=== THE PROBLEM ===
Only the lines from the top of the data through the one with "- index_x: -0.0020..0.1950" are to be written out, each exactly as it stands.

- Opening Delimiter -

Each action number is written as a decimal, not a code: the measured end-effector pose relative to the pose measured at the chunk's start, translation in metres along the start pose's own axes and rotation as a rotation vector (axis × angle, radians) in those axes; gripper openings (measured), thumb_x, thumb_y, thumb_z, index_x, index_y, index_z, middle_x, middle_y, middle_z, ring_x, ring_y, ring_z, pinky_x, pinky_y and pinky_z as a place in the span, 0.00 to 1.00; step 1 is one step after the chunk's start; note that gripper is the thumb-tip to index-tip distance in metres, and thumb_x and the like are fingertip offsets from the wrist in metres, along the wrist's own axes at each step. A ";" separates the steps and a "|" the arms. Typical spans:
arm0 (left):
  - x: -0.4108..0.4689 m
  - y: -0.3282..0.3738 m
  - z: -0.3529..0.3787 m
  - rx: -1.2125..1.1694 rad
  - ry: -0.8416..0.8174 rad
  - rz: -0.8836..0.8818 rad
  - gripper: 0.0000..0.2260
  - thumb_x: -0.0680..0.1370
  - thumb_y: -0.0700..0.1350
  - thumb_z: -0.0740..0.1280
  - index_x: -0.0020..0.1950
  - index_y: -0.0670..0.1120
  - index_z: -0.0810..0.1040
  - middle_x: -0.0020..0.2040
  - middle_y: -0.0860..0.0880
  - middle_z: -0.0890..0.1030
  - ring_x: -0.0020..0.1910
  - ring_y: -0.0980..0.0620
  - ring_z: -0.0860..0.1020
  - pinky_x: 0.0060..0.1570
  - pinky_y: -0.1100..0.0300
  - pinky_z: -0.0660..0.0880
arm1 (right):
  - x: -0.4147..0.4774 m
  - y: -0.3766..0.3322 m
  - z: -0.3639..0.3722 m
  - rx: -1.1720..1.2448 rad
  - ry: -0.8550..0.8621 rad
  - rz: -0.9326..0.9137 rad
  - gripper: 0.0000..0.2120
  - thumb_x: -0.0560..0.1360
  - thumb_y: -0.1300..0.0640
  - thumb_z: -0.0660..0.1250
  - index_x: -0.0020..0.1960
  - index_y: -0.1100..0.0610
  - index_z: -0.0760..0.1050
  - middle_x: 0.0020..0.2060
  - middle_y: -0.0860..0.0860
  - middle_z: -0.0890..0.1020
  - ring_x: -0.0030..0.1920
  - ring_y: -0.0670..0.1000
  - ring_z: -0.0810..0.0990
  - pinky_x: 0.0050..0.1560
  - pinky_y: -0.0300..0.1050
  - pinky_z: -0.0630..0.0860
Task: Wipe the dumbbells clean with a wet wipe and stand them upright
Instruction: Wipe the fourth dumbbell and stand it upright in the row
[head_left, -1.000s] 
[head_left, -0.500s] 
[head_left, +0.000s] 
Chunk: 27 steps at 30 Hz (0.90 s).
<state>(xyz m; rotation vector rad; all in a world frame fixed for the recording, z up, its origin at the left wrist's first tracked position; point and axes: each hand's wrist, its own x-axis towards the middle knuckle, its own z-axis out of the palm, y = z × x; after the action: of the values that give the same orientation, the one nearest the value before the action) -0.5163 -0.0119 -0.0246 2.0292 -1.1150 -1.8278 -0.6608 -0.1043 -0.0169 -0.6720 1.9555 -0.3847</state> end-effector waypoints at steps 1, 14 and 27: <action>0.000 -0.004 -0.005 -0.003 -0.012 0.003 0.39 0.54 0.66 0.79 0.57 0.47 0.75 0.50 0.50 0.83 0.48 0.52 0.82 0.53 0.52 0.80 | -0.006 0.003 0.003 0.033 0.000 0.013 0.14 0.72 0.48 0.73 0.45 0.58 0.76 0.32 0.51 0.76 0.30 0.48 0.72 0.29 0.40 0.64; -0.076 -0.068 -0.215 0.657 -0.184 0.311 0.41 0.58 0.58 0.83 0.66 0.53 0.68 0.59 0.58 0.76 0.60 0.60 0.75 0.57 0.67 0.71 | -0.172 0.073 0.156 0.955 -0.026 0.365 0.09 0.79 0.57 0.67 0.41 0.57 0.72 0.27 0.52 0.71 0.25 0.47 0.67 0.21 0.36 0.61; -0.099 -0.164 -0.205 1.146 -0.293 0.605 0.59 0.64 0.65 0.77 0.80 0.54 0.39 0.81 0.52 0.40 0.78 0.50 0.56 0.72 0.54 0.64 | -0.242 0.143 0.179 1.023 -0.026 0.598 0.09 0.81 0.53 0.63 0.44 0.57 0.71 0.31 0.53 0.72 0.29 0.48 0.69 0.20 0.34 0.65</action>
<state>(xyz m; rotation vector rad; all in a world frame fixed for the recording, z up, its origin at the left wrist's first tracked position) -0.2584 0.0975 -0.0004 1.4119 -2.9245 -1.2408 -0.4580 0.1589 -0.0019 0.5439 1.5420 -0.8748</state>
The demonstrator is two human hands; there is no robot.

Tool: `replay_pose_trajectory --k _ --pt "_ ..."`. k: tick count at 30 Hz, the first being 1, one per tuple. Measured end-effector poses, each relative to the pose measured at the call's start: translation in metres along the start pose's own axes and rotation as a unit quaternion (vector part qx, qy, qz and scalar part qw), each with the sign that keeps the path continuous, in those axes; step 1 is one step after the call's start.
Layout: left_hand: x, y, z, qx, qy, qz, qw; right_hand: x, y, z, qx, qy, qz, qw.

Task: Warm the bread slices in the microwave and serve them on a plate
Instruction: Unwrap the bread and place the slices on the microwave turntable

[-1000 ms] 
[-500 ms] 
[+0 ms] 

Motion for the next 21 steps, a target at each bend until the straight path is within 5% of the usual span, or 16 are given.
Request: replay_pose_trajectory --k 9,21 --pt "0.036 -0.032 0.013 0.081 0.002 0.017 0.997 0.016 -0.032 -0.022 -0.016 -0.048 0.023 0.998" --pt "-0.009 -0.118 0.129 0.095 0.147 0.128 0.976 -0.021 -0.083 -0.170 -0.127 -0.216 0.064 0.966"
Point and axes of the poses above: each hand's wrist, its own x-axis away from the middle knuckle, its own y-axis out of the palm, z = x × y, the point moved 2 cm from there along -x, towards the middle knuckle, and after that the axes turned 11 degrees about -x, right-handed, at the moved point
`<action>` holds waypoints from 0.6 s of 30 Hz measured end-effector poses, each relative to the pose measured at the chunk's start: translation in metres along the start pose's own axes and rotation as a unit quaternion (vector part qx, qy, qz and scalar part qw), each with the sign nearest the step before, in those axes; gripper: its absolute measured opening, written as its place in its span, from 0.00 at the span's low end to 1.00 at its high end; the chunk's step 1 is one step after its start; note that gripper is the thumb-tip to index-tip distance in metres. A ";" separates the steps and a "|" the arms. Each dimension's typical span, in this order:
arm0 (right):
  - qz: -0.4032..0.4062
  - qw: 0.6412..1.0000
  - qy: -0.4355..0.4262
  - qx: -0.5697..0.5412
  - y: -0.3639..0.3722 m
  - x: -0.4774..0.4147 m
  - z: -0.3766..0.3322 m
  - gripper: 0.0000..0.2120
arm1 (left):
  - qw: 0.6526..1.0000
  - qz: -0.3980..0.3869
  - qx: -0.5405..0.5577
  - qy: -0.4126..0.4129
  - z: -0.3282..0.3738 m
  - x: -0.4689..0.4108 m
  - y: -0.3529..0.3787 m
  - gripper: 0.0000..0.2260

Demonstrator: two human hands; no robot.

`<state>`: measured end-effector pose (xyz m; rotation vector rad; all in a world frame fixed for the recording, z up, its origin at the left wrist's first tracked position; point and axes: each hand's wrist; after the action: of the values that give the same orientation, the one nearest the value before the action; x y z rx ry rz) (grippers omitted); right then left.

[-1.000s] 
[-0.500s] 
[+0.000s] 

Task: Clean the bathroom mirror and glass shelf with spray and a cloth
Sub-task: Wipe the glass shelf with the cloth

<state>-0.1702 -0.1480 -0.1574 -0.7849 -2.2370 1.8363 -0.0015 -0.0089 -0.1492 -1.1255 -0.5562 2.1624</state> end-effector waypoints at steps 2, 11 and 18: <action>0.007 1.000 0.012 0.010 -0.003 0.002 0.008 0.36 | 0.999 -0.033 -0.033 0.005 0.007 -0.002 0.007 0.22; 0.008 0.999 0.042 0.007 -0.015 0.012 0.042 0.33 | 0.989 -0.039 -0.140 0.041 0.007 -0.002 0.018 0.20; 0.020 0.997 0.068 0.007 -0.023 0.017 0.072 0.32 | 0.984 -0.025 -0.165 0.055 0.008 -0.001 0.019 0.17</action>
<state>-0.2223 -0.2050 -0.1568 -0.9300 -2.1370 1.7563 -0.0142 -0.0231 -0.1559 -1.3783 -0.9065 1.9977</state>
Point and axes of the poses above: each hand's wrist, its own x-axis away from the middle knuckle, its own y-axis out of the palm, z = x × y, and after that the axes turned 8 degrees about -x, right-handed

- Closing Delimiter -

=== ANSWER SPACE ===
Each action number is written as a decimal, not a code: the measured end-effector pose relative to the pose measured at the chunk's start, translation in metres along the start pose's own axes and rotation as a rotation vector (axis × angle, radians) in those axes; gripper openings (measured), thumb_x, thumb_y, thumb_z, index_x, index_y, index_z, middle_x, middle_y, middle_z, ring_x, ring_y, ring_z, pinky_x, pinky_y and pinky_z as a place in the span, 0.00 to 1.00; step 1 is one step after the chunk's start; note that gripper is the thumb-tip to index-tip distance in metres, and thumb_x and the like are fingertip offsets from the wrist in metres, along the wrist's own axes at each step. A ";" separates the steps and a "|" the arms. Typical spans:
arm0 (left):
  - x: -0.4108..0.4689 m
  - y: -0.3282..0.3738 m
  - z: -0.3529..0.3787 m
  - rx: -1.2125..1.1694 rad
  - ry: -0.8416..0.8174 rad
  - rz: -0.8836..0.8818 rad
  - gripper: 0.0000..0.2260
  - thumb_x: -0.0680..0.1370
  - thumb_y: -0.0700..0.1350
  - thumb_z: -0.0740..0.1280
  - index_x: -0.0020..0.1950

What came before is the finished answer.